Your goal:
Please print the data again exactly as given.

Input data:

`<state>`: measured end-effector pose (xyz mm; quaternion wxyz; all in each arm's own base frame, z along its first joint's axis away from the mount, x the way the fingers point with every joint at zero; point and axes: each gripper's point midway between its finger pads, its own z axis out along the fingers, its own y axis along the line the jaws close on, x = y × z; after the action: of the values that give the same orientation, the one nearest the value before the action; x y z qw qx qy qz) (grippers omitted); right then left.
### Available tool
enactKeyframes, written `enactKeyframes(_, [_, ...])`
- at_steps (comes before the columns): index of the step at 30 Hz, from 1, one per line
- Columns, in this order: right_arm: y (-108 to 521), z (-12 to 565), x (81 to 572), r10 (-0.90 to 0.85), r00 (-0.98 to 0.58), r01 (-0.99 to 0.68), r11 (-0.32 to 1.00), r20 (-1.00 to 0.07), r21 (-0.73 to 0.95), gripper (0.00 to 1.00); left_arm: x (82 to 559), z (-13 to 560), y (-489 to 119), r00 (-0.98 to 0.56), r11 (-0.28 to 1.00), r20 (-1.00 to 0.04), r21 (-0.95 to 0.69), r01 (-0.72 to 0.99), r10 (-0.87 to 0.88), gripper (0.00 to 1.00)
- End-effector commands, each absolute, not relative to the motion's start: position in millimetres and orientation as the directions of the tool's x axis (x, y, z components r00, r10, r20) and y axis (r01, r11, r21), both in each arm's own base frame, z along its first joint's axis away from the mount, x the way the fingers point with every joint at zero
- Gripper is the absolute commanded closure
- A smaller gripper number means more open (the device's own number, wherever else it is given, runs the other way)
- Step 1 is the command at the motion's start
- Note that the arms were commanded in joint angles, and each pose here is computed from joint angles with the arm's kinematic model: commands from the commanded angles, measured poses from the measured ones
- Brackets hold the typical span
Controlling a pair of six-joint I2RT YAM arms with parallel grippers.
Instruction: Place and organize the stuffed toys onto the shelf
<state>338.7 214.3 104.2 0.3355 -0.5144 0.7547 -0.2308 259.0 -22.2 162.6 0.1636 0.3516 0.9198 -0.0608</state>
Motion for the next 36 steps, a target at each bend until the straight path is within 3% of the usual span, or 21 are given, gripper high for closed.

Written response:
`<state>`: measured end-effector pose (xyz mm; quaternion wxyz; all in each arm's own base frame, z along its first joint's axis away from the mount, x the way the fingers point with every joint at zero; point and axes: each gripper's point midway between its finger pads, its own z axis out along the fingers, its own y axis along the line the jaws close on, x = y × z; after the action: of the values that give the same orientation, the one nearest the value before the action; x y z qw qx qy qz) (grippers omitted); right then left.
### Available tool
enactKeyframes, written `enactKeyframes(_, [_, ...])`
- at_steps (comes before the columns): index of the step at 30 Hz, from 1, one per line
- Columns, in this order: right_arm: y (-108 to 521), z (-12 to 565), x (81 to 572), r10 (-0.90 to 0.85), r00 (-0.98 to 0.58), r01 (-0.99 to 0.68), r11 (-0.32 to 1.00), r20 (-1.00 to 0.07), r21 (-0.73 to 0.95), gripper (0.00 to 1.00); left_arm: x (82 to 559), z (-13 to 560), y (-489 to 119), r00 (-0.98 to 0.56), r11 (-0.28 to 1.00), r20 (-1.00 to 0.04), r21 (-0.95 to 0.69), r01 (-0.72 to 0.99), r10 (-0.87 to 0.88), gripper (0.00 to 1.00)
- End-effector commands, each absolute, not relative to the motion's start: position in millimetres and orientation as the directions of the tool's x axis (x, y, z components r00, r10, r20) and y axis (r01, r11, r21), both in each arm's own base frame, z along its first joint's axis away from the mount, x the way the fingers point with every joint at zero
- Gripper is the absolute commanded closure
- A smaller gripper number means more open (the device's own number, wherever else it is given, runs the other way)
- Step 1 is the command at the motion's start
- Note that the arms were commanded in joint angles, and each pose here is computed from joint angles with the arm's kinematic model: commands from the commanded angles, measured poses from the measured ones
- Brackets hold the typical span
Controlling a pair of six-joint I2RT YAM arms with parallel grippers.
Instruction: Place and organize the stuffed toys onto the shelf
<state>338.7 214.3 104.2 0.3355 -0.5144 0.7547 -0.2308 259.0 -22.2 162.6 0.1636 0.3516 0.9198 -0.0608</state>
Motion for the next 36 steps, a target at each bend until the straight path is within 3% of the usual span, or 21 are given, gripper high for closed.

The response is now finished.